There's arguments to be fairly made in every direction, here.

This pricing model isn't even kinda rare. In my experience it used to be pretty standard.

And not to get too deep in the weeds, but actual numbers aside, I think charging by the image makes way more sense than a flat rate for a flat time and just dumping a wad of images on you so that you can all print and enjoy just one or two, anyway. The photographer is able to give exceptional thought and care into that one image.

I do retouching for several photographers like that. And I'll be doing head swaps, giant object removals, etc., to get you the most perfect image we can. Makes enough sense to me compared to getting a gallery you'll flip through and predominantly forget about.

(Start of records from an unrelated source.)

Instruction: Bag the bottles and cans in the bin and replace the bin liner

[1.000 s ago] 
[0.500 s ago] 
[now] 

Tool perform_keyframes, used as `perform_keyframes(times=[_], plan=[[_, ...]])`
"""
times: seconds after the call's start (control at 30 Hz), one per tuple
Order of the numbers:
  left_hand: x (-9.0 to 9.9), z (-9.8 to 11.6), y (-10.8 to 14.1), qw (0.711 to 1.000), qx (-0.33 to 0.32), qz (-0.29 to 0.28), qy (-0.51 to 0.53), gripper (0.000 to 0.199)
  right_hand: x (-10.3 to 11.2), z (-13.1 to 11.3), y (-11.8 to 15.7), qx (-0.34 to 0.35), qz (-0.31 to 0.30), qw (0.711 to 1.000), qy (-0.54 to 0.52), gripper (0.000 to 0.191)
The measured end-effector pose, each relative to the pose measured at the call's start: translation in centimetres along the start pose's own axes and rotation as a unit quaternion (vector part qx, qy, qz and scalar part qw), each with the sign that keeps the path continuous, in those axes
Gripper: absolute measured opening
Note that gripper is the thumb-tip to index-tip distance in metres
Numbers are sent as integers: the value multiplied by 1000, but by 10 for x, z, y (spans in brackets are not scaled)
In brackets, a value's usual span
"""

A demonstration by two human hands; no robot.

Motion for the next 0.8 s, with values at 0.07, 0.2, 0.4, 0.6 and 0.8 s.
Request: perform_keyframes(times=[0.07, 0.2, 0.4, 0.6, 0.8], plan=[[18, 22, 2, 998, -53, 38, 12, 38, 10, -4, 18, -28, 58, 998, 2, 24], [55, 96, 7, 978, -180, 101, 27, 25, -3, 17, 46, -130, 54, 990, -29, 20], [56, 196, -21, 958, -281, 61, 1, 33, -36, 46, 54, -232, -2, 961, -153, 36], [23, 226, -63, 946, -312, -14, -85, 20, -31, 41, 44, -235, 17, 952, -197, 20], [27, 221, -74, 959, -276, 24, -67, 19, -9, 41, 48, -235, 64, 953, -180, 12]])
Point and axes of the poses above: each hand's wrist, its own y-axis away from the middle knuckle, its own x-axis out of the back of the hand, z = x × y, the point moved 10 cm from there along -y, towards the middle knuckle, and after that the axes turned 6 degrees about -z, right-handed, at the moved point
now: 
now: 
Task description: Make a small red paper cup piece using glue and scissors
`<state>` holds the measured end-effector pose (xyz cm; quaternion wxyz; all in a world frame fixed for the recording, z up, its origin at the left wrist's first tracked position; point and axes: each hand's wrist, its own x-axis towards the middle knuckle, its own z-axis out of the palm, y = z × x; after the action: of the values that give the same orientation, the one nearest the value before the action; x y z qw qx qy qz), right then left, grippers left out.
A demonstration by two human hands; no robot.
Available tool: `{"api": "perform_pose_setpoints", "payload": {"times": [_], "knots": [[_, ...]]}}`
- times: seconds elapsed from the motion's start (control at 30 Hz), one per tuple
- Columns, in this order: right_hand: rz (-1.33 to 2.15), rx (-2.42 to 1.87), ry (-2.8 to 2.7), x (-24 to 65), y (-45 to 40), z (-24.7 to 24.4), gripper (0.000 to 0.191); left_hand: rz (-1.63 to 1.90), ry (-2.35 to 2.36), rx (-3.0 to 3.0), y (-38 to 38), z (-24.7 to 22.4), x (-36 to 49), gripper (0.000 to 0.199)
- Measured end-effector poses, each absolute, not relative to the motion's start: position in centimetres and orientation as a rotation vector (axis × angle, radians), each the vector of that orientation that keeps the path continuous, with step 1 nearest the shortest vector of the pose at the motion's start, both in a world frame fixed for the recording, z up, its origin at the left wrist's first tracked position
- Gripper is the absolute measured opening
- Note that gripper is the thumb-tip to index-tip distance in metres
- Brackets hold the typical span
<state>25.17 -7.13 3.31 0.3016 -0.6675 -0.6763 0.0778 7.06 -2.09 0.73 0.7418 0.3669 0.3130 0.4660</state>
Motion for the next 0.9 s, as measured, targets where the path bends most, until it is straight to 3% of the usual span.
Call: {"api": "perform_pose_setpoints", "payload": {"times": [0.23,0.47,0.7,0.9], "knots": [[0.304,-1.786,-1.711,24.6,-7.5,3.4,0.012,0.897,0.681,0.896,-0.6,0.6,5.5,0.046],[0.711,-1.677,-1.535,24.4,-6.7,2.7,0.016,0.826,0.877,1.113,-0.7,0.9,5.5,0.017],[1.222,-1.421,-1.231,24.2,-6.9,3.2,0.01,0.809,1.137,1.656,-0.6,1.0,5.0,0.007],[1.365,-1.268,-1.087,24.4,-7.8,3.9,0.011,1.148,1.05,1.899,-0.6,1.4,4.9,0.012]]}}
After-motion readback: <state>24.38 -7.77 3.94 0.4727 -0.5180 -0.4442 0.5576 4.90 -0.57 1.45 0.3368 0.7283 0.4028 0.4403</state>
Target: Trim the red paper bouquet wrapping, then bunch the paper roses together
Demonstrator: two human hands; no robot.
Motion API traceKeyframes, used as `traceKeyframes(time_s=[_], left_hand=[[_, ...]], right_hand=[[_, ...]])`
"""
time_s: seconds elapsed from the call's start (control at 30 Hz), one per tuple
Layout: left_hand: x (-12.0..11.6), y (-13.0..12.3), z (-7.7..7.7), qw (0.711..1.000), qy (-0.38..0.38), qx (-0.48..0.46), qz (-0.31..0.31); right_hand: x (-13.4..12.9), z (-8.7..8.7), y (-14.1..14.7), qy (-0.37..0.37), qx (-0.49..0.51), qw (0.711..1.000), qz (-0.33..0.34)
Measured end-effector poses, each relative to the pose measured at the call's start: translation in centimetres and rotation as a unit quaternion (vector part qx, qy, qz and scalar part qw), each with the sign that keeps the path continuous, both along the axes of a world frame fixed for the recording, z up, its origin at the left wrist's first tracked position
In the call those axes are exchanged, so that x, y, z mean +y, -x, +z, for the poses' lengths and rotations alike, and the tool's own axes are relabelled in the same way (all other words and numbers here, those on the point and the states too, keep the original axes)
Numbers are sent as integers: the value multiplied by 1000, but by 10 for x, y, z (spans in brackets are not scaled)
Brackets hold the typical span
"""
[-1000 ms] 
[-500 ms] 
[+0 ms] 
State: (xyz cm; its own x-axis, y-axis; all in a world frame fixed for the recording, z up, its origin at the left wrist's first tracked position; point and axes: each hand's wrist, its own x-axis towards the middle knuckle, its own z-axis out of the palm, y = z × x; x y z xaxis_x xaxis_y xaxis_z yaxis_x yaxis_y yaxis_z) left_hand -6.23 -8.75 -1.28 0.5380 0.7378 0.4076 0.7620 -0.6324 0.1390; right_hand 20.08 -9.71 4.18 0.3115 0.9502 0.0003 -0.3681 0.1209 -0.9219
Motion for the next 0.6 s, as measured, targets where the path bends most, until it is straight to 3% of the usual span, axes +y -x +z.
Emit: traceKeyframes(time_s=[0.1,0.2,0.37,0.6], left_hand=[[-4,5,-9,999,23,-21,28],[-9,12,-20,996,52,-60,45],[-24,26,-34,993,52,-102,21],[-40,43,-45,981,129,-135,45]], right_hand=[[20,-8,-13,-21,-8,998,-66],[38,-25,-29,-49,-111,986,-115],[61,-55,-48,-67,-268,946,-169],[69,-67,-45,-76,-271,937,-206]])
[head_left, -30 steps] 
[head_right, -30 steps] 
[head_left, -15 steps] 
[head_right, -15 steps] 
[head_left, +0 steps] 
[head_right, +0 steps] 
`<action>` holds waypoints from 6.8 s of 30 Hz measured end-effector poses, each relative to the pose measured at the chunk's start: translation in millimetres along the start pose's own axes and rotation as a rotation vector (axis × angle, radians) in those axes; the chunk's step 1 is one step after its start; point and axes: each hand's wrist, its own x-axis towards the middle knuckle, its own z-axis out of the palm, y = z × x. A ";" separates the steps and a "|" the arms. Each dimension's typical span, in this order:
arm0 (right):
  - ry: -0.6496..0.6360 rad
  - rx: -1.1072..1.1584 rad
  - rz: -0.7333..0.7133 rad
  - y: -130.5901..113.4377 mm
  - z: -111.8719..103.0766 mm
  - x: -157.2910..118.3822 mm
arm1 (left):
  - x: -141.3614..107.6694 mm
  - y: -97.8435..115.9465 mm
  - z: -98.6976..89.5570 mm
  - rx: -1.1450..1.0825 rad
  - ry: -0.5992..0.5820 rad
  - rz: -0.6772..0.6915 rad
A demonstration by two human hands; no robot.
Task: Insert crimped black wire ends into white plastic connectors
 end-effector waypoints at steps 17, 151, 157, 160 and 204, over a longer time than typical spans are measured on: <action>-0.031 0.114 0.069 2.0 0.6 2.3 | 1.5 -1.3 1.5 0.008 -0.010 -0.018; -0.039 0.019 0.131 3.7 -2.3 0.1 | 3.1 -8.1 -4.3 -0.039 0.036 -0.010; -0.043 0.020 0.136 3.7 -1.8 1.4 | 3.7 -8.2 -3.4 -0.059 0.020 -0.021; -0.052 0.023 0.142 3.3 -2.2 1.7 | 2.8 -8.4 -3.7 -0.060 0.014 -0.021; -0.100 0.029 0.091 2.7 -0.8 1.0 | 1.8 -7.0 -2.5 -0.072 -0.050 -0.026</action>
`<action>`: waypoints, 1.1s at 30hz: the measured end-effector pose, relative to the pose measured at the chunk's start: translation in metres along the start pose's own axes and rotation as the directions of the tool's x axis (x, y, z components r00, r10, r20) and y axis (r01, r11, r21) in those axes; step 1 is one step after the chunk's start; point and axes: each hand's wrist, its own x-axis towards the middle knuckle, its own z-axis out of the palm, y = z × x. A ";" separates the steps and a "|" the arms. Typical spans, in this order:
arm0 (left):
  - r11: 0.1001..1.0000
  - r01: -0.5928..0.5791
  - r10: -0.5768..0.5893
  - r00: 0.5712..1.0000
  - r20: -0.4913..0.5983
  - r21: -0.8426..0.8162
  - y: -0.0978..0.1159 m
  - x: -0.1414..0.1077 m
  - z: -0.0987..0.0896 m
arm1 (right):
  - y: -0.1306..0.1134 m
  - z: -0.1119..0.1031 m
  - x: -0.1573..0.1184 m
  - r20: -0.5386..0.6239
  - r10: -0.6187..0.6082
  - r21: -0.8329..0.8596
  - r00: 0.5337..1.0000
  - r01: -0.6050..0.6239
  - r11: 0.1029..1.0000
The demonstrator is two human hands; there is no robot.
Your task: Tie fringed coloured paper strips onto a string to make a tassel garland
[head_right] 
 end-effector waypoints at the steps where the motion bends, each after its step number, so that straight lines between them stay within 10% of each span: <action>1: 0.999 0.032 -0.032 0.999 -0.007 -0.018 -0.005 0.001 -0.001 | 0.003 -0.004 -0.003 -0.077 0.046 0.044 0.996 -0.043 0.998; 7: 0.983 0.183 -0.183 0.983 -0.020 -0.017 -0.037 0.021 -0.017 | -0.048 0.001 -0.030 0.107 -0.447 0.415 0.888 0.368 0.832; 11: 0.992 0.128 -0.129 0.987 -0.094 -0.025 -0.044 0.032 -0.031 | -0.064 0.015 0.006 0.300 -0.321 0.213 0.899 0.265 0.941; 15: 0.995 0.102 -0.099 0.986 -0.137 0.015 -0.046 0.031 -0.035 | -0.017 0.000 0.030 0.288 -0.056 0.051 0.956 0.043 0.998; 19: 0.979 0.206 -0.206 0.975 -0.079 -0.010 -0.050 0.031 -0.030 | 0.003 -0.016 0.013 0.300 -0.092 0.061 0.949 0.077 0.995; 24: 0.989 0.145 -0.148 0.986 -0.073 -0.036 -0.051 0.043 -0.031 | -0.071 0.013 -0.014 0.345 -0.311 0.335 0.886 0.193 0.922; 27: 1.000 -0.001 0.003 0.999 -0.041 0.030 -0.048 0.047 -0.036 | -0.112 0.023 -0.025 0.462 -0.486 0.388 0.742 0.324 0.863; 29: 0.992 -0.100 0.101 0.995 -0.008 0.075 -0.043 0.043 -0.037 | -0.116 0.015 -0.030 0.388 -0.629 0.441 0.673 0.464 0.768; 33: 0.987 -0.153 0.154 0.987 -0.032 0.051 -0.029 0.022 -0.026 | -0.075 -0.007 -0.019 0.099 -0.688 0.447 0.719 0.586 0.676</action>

I'm sorry you guys feel cheated, though. Truly. The balance is being upfront with clients and not scaring off people before they get the experience.

You're obviously going to have a somewhat biased account, but even by your own admission most of your folks couldn't even be bothered to stay, so I get the feeling you were all about as invested as the photographer was, if not less so. Doesn't sound like the kind of environment where stopping everything to unpack deep number crunching results in higher sales/ better experiences. Also just jumping into it generally gives a way better impression than putting off the session to unpack ideas, all you what you want and have you say "we are here to trust the professional" anyway.

But obviously on the flip side it would be great to only have transactions that are free of surprise. So perhaps there's more the photographer could have done to lessen the shock.

In my mind, the biggest reason you guys are taken aback is because you are trained by other photographers/ vendors pay structures of giving you about as much as they can for a flat fee. Basically the new-ish norm for wedding photos. Not nearly as sustainable for other photo niches.